__DIRECTIONS FOR THIS TASK__:
Among the lines below, restate word for word only those from the line with "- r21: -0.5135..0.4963" through the line with "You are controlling", with both end lines kept.

__DATA FOR THE TASK__:
________________

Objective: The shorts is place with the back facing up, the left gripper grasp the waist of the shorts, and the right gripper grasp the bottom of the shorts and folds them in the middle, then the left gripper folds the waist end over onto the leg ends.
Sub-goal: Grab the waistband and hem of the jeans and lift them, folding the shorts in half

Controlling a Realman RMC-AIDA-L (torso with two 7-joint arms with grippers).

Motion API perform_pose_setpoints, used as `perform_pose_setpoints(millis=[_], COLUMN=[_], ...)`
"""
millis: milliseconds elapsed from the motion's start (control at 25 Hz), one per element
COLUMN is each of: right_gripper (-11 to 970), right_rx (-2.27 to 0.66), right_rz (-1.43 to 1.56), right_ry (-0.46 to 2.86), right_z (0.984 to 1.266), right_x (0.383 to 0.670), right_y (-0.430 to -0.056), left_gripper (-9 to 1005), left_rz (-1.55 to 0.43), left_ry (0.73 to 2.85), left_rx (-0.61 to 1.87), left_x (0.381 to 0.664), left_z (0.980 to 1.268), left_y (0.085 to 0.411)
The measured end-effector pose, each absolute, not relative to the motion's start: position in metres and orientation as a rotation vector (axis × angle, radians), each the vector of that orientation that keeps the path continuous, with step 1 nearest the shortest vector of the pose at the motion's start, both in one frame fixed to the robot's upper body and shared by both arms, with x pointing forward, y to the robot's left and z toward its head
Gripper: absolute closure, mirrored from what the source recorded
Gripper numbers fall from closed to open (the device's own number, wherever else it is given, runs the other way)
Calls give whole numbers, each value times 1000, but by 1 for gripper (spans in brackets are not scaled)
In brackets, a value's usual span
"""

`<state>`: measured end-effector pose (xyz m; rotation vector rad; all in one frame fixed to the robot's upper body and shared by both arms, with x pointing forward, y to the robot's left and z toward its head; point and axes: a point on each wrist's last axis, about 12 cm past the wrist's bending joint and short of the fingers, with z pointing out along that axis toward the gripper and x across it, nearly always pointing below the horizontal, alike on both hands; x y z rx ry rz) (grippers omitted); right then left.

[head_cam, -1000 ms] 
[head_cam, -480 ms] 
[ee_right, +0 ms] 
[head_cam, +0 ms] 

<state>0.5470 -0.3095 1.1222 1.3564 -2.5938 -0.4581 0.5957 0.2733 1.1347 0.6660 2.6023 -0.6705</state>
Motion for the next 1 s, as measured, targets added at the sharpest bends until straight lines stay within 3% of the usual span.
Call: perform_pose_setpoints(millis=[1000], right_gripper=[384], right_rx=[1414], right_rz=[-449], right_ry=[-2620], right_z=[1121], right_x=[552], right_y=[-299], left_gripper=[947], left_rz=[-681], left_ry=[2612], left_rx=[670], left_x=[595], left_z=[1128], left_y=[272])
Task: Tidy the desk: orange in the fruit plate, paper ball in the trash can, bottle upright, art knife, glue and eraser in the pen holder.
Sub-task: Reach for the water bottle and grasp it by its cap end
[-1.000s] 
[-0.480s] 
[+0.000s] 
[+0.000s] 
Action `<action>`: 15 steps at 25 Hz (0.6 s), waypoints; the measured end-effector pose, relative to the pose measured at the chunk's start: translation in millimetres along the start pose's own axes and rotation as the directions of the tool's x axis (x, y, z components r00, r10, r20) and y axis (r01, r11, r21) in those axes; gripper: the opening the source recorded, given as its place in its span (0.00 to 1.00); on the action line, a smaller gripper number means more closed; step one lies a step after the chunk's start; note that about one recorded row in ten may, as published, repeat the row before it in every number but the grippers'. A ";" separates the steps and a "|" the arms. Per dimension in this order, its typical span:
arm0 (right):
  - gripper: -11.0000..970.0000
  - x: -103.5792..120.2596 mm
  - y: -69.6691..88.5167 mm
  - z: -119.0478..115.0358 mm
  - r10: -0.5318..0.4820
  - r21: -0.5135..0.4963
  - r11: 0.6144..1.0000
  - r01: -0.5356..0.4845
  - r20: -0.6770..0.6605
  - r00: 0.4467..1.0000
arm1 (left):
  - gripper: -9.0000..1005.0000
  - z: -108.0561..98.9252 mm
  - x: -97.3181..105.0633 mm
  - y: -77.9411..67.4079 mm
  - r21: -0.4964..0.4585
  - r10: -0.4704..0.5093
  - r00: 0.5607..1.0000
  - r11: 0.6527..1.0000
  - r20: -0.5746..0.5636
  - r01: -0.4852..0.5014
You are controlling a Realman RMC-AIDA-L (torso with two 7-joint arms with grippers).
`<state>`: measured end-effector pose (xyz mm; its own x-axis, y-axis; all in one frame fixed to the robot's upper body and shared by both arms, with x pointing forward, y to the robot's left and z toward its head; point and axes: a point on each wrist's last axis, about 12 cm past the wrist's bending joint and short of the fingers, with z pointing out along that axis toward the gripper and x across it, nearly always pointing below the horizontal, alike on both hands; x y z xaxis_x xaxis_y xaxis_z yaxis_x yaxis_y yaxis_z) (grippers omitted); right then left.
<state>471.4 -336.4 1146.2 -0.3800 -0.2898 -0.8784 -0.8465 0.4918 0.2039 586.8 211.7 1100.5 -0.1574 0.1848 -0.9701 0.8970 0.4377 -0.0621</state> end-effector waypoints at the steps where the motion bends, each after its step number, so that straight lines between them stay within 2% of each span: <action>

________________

__EXERCISE SOLUTION__:
  - r21: -0.5135..0.4963
  - r11: 0.6144..1.0000
  - r01: -0.5356..0.4845
  - r20: -0.6770..0.6605
  - r00: 0.4467..1.0000
arm1 (left):
  - gripper: -9.0000..1005.0000
  - z: -108.0561..98.9252 mm
  - x: -97.3181..105.0633 mm
  - y: -77.9411..67.4079 mm
  - r21: -0.4964..0.4585
  - r10: -0.4704..0.5093
  - r00: 0.5607..1.0000
  - r11: 0.6527..1.0000
  - r20: -0.5746..0.5636
  - r01: -0.4852..0.5014
You are controlling a Realman RMC-AIDA-L (torso with two 7-joint arms with grippers).

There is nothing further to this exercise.